I have a function f(x) I want to evaluate over list of values xrange in parallel. The function does something like this:
def f(x, wrange, dict1, dict2):
out_list = []
v1 = dict1[x]
for w in wrange:
v2 = dict2[x-w]
out_list += [np.dot(v1, v2)]
return out_list
it takes values a matrix from a dictionary dict1, a vector from dictionary dict2, then multiplies them together. Now my normal approach for doing this in parallel would be something like this:
import functools
import multiprocessing
par_func = functools.partial(f, wrange=wrange, dict1=dict1, dict2=dict2)
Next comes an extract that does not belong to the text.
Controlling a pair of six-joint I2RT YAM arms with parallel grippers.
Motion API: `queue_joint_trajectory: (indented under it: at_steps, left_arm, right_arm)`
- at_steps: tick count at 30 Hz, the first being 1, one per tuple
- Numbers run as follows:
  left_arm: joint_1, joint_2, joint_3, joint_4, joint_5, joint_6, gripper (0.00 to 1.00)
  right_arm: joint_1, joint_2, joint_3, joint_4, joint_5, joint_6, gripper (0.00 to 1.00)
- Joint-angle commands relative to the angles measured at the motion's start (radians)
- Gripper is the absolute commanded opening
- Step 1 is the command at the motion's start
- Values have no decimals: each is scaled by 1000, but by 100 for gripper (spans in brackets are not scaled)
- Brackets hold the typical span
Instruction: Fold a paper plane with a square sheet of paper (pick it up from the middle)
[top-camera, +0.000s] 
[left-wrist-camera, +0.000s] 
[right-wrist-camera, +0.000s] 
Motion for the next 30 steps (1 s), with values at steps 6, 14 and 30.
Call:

p = multiprocessing.Pool(4)
ssdat = p.map(par_func, wrange)
p.close()
p.join()
Now when dict1 and dict2 are big dictionaries, this causes the code to fail with the error
File "/anaconda3/lib/python3.6/multiprocessing/connection.py", line 393, in _send_bytes header = struct.pack("!i", n)
struct.error: 'i' format requires -2147483648 <= number <= 2147483647
and I think this is because pool is making copies of the dict1 and dict2 for every evaluation of my function. Is there an efficient way, instead, to set these dictionaries as shared memory objects? Is map the best function to do this?